* **Instructions for the task**
With the line that contains "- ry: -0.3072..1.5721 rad" as the final line, return every line from the start of the data below exactly.

* **Collected data**
Start of Block
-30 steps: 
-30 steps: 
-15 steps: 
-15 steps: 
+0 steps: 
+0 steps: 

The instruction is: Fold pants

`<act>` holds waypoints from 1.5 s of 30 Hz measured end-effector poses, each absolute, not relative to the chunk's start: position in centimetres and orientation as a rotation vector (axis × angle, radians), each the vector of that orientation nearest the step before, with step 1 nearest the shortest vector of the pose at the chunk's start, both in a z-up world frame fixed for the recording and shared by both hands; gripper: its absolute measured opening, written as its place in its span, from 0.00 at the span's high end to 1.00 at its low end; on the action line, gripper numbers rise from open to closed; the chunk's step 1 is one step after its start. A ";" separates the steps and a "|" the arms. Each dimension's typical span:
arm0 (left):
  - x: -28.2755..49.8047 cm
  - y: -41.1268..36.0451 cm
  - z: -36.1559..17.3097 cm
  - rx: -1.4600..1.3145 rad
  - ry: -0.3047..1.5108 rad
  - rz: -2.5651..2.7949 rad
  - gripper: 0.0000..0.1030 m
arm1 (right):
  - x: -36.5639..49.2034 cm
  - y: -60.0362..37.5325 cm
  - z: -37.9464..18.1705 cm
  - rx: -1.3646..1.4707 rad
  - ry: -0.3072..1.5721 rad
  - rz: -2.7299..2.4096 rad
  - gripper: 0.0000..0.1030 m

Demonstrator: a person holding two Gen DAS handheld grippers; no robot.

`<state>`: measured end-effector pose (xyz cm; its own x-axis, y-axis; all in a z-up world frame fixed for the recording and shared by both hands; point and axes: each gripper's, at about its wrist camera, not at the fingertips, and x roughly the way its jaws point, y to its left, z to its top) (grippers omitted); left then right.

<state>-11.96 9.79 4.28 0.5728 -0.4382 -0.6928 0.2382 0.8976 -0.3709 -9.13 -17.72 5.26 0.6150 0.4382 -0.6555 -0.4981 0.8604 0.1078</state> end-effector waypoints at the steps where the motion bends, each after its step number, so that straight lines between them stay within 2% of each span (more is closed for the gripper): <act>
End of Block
* **Final answer**
-30 steps: 
-30 steps: 
-15 steps: 
-15 steps: 
+0 steps: 
+0 steps: 

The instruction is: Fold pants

`<act>` holds waypoints from 1.5 s of 30 Hz measured end-effector poses, each absolute, not relative to the chunk's start: position in centimetres and orientation as a rotation vector (axis × angle, radians), each the vector of that orientation nearest the step before, with step 1 nearest the shortest vector of the pose at the chunk's start, both in a z-up world frame fixed for the recording and shared by both hands; gripper: its absolute measured opening, written as its place in its span, from 0.00 at the span's high end to 1.00 at its low end; on the action line, gripper numbers rise from open to closed; the chunk's step 1 is one step after its start. A ";" separates the steps and a "|" the arms. Each dimension's typical span:
arm0 (left):
  - x: -28.2755..49.8047 cm
  - y: -41.1268..36.0451 cm
  - z: -36.1559..17.3097 cm
  - rx: -1.4600..1.3145 rad
  - ry: -0.3047..1.5108 rad
  - rz: -2.5651..2.7949 rad
  - gripper: 0.0000..0.1030 m
arm1 (right):
  - x: -36.5639..49.2034 cm
  - y: -60.0362..37.5325 cm
  - z: -37.9464..18.1705 cm
  - rx: -1.3646..1.4707 rad
  - ry: -0.3072..1.5721 rad

No other output was requested.